• Activity
Word for word, return the lines from the start of the entries below through the line that has "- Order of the".

• Stored data entries
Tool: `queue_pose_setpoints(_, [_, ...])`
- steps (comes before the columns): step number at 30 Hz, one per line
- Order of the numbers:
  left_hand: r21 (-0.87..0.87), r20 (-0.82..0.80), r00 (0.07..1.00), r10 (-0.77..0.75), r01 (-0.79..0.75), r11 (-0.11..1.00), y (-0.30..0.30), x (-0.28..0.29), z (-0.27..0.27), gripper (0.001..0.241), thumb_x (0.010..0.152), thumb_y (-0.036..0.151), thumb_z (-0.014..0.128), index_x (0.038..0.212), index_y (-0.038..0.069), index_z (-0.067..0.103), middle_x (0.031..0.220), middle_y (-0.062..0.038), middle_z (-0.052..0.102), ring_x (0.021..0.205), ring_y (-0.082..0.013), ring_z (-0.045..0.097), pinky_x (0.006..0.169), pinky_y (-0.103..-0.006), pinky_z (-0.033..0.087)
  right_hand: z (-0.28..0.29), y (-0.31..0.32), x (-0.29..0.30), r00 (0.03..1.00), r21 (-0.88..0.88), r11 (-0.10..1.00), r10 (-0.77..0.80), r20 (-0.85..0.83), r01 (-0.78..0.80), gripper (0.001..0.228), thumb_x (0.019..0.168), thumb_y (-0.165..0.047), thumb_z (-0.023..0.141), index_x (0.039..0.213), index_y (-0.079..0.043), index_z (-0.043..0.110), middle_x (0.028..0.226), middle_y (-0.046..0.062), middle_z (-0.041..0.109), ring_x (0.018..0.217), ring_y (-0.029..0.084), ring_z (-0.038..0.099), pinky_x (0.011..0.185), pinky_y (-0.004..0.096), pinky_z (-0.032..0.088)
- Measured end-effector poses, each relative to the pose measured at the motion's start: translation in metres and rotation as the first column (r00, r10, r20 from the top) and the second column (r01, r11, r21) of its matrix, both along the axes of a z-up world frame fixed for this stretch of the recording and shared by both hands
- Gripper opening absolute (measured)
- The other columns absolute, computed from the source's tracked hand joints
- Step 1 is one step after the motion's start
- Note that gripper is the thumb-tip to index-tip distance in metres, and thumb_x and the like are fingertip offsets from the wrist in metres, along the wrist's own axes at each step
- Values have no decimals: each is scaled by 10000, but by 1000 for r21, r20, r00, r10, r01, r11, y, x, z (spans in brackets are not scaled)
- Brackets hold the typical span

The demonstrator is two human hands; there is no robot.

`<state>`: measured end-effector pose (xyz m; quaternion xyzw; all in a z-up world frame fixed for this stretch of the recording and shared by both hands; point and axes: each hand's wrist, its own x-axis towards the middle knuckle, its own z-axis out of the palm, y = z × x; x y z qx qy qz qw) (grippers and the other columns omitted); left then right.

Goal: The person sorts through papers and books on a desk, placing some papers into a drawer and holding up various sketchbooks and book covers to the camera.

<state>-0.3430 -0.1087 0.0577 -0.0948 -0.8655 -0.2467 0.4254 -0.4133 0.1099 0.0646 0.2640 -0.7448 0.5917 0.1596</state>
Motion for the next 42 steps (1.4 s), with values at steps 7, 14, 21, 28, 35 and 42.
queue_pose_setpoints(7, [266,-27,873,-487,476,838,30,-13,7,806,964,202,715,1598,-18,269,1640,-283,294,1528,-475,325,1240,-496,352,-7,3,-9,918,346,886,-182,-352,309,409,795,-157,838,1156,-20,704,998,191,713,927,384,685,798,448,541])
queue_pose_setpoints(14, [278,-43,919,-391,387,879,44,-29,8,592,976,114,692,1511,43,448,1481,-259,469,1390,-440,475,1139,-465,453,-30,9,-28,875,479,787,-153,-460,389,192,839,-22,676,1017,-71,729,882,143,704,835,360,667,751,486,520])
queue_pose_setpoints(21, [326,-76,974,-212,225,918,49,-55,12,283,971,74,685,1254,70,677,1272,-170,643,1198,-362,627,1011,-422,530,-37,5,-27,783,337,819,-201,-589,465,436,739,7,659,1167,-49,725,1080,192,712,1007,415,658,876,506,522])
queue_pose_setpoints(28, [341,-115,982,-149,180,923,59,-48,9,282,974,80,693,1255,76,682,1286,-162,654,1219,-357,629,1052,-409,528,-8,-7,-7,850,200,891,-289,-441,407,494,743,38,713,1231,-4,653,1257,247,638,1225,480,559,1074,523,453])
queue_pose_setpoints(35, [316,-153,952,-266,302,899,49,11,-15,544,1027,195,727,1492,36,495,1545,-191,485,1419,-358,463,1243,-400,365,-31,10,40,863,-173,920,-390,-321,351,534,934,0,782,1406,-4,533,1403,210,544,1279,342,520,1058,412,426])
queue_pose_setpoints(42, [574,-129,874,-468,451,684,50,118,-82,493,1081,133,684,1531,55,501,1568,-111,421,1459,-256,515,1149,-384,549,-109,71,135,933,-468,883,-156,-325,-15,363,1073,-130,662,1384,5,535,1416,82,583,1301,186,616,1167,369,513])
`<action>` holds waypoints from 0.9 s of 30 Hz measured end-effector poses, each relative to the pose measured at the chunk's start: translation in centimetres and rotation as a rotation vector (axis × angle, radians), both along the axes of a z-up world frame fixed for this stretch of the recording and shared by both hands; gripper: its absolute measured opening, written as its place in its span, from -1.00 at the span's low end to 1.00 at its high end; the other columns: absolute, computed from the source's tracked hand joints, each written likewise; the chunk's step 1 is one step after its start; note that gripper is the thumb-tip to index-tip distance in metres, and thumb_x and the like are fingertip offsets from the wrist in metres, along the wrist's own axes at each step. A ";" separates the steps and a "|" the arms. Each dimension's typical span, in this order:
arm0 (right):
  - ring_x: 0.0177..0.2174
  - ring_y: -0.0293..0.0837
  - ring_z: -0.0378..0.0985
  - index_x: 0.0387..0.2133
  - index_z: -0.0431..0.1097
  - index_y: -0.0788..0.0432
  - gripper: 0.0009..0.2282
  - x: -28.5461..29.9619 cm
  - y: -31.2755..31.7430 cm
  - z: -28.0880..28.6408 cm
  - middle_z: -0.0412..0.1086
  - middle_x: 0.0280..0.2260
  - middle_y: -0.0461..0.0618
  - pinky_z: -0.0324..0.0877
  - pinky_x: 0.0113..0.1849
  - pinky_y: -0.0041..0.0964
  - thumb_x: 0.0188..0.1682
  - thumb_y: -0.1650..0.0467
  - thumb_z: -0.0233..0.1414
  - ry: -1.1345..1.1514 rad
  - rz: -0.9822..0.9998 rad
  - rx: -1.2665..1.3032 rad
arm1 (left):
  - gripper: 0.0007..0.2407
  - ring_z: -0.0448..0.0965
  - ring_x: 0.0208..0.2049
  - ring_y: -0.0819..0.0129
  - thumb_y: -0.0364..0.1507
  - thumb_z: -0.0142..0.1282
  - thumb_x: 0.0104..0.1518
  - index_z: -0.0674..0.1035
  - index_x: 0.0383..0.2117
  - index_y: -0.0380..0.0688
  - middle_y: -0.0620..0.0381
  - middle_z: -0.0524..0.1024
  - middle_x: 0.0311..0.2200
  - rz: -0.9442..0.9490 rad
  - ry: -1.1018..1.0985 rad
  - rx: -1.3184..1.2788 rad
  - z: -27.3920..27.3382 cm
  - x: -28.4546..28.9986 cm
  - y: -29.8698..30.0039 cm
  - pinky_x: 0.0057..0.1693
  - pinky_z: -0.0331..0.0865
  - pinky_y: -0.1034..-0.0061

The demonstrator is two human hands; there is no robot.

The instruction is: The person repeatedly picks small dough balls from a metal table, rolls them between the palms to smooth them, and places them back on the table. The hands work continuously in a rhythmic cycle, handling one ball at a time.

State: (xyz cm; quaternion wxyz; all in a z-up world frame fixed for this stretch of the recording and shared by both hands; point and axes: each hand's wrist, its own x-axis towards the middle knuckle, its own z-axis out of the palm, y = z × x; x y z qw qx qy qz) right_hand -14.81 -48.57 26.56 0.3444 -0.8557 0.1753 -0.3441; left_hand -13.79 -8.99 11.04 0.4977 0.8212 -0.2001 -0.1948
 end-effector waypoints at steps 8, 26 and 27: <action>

• Response below
Tool: `queue_pose_setpoints(_, [_, ...])`
- steps (comes before the columns): step number at 30 Hz, one per line
- Order of the numbers:

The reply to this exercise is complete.